The box elder trees along the wayside are now leafless, but certainly not barren. Their branches are heavy with hanging clusters of paired winged fruit, or keys, that will last through the coming winter and into spring. The seeds, one to each key, are an easy food source for squirrels, mice and birds like evening and pine grosbeaks. And that's probably the nicest thing you can say about an oddly and variously named native species that few people would consider a prized shade tree, though it was widely planted for that very purpose in times past. In fact, there's a town called Box Elder in South Dakota and a Box Elder County in Utah.
But as the naturalist John Eastman wrote in a delightful volume titled The Book of Forest and Thicket, the box elder "is often regarded as a weed tree because of its prolific sprouting and its tendency to lean, shed branches and generally ignore human standards for an attractive tree." Some states consider it an invasive species. On the plus side, box elders do grow fast and almost everywhere, thriving especially in wet bottomlands. There's a spurt of growth in the first 15 or 20 years and then the tree slows down for another 75 or so years. A mature box elder might reach a height of 65 feet, not much more.
As for the name, the box elder is not related to the elderberries with their juicy red or purple fruit. Presumably, early American settlers who were familiar with elders back in England saw a similarity in their foliage. And its wood is said to be whitish like that of an Old World evergreen shrub called the common box. Hence, the box elder. (Given its name, it seems ironic that the tree's lightweight wood has little commercial value-- except for making boxes or crates.)
In fact, box elder is an aberrant member of the maple tribe with trifoliate leaflets that more closely resemble those of an ash tree than, say, the single leaf of your typical maple. Which is why some tree guides prefer the name ash-leaf maple. And to really confuse matters, box elder is known in different regions of the country as black ash, stinking ash, sugar ash (Plains Indians boiled the sap), cut-leaf maple, three-leaved maple and, in Canada, Manitoba maple. For that matter, there's no agreement on how to spell the tree's most common name: two words (box elder), hyphenated (box-elder) or one word (boxelder). It's a good thing we have all those Latin names for plants and critters. Box elder, for the record, is Acer negundo, and for more photos check out this Trees of Wisconsin page.

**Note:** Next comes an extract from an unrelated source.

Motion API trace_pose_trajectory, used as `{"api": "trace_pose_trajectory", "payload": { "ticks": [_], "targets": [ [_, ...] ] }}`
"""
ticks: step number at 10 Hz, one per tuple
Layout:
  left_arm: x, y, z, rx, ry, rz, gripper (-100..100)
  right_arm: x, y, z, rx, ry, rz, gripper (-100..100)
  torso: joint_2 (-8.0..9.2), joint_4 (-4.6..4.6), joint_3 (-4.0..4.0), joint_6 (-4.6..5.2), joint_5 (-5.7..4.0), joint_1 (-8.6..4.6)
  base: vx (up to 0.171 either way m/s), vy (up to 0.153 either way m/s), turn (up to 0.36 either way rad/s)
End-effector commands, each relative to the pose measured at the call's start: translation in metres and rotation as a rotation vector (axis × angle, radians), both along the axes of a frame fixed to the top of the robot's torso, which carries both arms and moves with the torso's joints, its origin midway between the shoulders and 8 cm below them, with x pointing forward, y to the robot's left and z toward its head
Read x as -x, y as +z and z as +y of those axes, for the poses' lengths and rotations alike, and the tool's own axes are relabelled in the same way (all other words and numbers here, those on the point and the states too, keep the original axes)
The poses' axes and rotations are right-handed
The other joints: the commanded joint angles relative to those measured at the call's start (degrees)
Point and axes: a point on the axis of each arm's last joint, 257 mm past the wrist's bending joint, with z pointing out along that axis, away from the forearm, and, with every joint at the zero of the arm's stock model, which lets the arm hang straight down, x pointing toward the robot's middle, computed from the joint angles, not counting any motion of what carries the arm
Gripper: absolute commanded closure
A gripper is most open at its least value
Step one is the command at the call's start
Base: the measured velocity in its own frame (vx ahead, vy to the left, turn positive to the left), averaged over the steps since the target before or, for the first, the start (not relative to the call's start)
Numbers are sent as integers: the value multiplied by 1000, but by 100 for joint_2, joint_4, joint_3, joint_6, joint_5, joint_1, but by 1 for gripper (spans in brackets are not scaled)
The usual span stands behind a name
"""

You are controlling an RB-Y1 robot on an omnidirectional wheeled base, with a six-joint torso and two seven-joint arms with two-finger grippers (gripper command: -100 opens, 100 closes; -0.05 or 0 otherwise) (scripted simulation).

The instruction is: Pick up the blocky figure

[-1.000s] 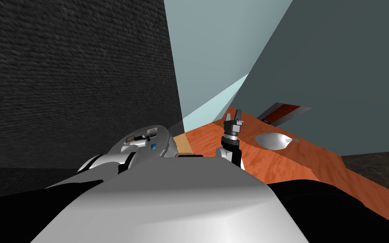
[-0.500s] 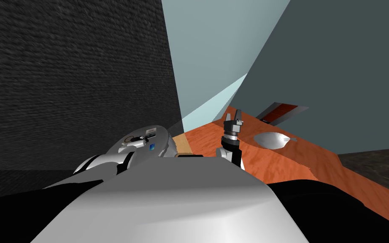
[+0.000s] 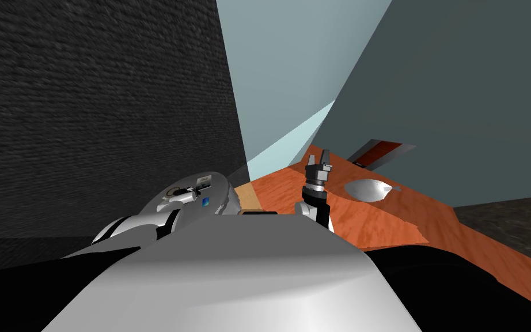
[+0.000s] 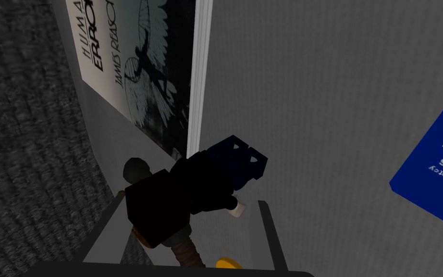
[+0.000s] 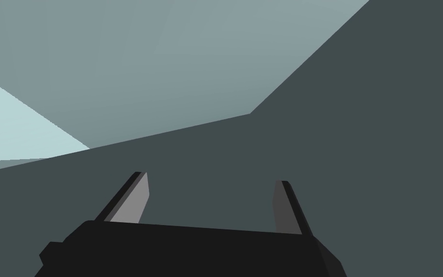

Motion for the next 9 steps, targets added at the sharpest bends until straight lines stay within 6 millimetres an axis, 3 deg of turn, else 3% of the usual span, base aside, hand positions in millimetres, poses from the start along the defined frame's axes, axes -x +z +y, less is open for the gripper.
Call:
{"api": "trace_pose_trajectory", "payload": {
  "ticks": [1,9],
  "targets": [
    [3,0,4,2,7,2,100,0,0,0,0,0,0,0,0,0,0,0,0,0,-1,-21,-31],
    [19,2,19,-2,11,8,100,0,0,0,0,0,0,0,1,0,0,2,-3,-4,0,-16,-22]
  ]
}}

Then there's the matter of the strikingly marked boxelder bug, which is native to the Southwest but reached New England in the 1940's, congregating every fall on the thousands of box elders that had been planted along city and village streets. And also massing on the warm, sunny sides of homes, which they are known to enter in search of a place to hibernate. The University of Arkansas Arthropod Museum notes that the bugs will wander around the house on warm winter days and can stain furniture and drapes with their excrement. Another good reason to take the chainsaw to that unlovely box elder tree in the backyard.